DEMYSTIFYING CREATIVITY: What Neuroscience Can Teach Us
- Marcela Emilia Silva do Valle Pereira Ma Emilia
- Dec 3
- 7 min read

🎨 Breaking the Myth: Creativity Is Not a Gift, It's a Skill
For years, we believed that creativity was reserved for artists, geniuses and "minds out of the ordinary". The great turnaround that neuroscience brings us is simple and powerful: we are all born with a brain structured to create. Creativity is not a biological exception — it is a natural function. The real differential appears in the way this skill is trained, encouraged and applied throughout life.

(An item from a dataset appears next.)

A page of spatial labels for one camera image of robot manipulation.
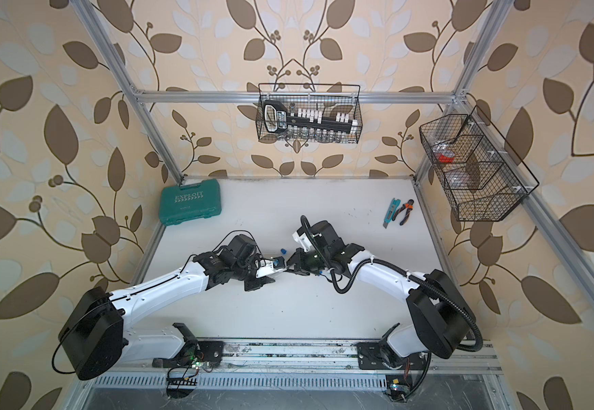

Today, creativity has become almost a global corporate slogan. It's in startup pitch decks, in productivity speeches and even in trendy cafeterias that display phrases like "Think outside the cup" on their menus. But the truth is that the human brain has always created solutions for the uncertain, using repertoire, imagination and trial-and-error, long before the term gained buzzword status. Without elaborate aesthetics, without theatrical performance — just with a clear focus on the solution that would solve the problem of the moment.
The ability to create solutions in real time, under pressure and with few resources, became known worldwide through cultures that act before asking permission — and the 'jeitinho brasileiro' is one of the most recognised expressions of this practical thinking. Neuroscience merely highlights the mechanism behind the global admiration: creativity is not about having everything, but rather about quickly connecting what we have and testing it in the act.
Understanding what really happens in the brain when we create is not just interesting — it is transformative for the way we think about work, studies and personal innovation. Here, then, neuroscience shines by allowing us to name, understand and optimise processes that previously seemed subjective, transforming creativity into a clear and scalable competence, like any other skill inside or outside the corporate environment.
Sources: Draganski et al., 2004; Jung-Beeman et al., 2004; Byron & Khazanchi, 2011.
💡 What happens in the brain when we "have an idea"?
(Recapping the previous post)

Creativity emerges when three major neural networks work together, like an internal multifunctional team:
🧩 Default Mode Network (DMN) → responsible for free associations and unlikely connections.
🧠Executive Control Network (ECN) → evaluates the viability of the idea and leads execution.
🎯Salience Network (SN) → neural curation: decides what deserves immediate attention.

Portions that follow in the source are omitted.